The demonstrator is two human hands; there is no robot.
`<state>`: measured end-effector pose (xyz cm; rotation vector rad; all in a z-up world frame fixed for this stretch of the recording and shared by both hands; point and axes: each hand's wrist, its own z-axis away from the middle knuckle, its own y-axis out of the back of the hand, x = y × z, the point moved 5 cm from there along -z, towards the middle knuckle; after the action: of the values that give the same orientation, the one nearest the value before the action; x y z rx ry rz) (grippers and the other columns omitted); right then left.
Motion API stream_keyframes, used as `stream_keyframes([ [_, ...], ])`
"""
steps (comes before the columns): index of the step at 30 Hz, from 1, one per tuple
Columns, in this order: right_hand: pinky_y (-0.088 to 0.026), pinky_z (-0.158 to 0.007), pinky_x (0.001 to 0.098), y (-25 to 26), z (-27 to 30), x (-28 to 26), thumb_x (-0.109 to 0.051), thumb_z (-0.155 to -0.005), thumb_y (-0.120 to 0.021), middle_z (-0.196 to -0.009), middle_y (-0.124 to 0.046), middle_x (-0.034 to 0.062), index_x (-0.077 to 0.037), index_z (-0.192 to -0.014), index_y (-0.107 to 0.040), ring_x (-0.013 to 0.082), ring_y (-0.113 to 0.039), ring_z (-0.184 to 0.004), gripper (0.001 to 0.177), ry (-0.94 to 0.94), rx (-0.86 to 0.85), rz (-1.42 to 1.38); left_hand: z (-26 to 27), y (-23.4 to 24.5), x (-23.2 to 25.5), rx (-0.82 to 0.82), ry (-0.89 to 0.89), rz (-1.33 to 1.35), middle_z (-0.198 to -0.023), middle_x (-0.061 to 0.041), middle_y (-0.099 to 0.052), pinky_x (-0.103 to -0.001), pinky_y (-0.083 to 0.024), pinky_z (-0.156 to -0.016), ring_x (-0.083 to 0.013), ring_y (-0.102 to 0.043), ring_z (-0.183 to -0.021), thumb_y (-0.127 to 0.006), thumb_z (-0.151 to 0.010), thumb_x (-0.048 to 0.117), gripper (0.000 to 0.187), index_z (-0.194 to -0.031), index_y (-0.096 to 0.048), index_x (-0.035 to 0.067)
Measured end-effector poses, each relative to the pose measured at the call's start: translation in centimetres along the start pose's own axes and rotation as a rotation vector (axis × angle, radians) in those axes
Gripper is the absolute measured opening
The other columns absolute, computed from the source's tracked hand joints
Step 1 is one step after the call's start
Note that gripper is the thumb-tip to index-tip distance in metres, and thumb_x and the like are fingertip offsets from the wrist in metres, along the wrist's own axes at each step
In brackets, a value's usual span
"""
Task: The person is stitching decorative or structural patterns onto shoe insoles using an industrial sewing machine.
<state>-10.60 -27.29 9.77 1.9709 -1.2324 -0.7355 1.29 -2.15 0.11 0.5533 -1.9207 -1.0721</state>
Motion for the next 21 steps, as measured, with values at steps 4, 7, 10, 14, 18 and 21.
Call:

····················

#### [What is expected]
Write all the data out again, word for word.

#### [Response for this exercise]
The demonstrator is two human hands; there is no robot.
`<state>`: measured end-effector pose (xyz cm; rotation vector rad; all in a z-up world frame fixed for this stretch of the recording and shared by both hands; point and axes: each hand's wrist, its own z-axis away from the middle knuckle, its own y-axis out of the back of the hand, x = y × z, the point moved 5 cm from there along -z, towards the middle knuckle; after the action: of the values that give the same orientation, the one nearest the value before the action; x y z rx ry rz) (grippers and the other columns omitted); right then left.
Motion API stream_keyframes, used as `stream_keyframes([ [_, ...], ])`
"""
steps (comes before the columns): index of the step at 30 Hz, from 1, one per tuple
Columns, in this order: right_hand: pinky_y (-0.088 to 0.026), pinky_z (-0.158 to 0.007), pinky_x (0.001 to 0.098), y (-25 to 26), z (-27 to 30), x (-28 to 26), thumb_x (-0.109 to 0.051), thumb_z (-0.155 to -0.005), thumb_y (-0.120 to 0.021), middle_z (-0.196 to -0.009), middle_y (-0.124 to 0.046), middle_x (-0.034 to 0.062), index_x (-0.077 to 0.037), index_z (-0.192 to -0.014), index_y (-0.107 to 0.040), ring_x (-0.013 to 0.082), ring_y (-0.113 to 0.039), ring_z (-0.184 to 0.004), gripper (0.001 to 0.177), ry (-0.94 to 0.94), rx (-0.86 to 0.85), rz (-1.42 to 1.38); left_hand: z (-26 to 27), y (-23.4 to 24.5), x (-23.2 to 25.5), rx (-0.82 to 0.82), ry (-0.89 to 0.89), rz (-1.33 to 1.35), middle_z (-0.198 to -0.023), middle_x (-0.061 to 0.041), middle_y (-0.099 to 0.052), pinky_x (-0.103 to -0.001), pinky_y (-0.083 to 0.024), pinky_z (-0.156 to -0.016), ring_x (-0.083 to 0.013), ring_y (-0.102 to 0.043), ring_z (-0.183 to -0.021), thumb_y (-0.127 to 0.006), thumb_z (-0.151 to 0.010), thumb_x (-0.048 to 0.117), gripper (0.000 to 0.187), index_z (-0.194 to -0.031), index_y (-0.096 to 0.048), index_x (-0.035 to 0.067)
Measured end-effector poses, each relative to the pose measured at the call's start: translation in centimetres along the start pose's own axes and rotation as a rotation vector (axis × angle, radians) in those axes
Gripper is the absolute measured opening
The other columns absolute, computed from the source's tracked hand joints
Step 1 is one step after the call's start
Note that gripper is the thumb-tip to index-tip distance in metres, and thumb_x and the like are fingertip offsets from the wrist in metres, along the wrist's own axes at each step
In brackets, a value's usual span
"""
Task: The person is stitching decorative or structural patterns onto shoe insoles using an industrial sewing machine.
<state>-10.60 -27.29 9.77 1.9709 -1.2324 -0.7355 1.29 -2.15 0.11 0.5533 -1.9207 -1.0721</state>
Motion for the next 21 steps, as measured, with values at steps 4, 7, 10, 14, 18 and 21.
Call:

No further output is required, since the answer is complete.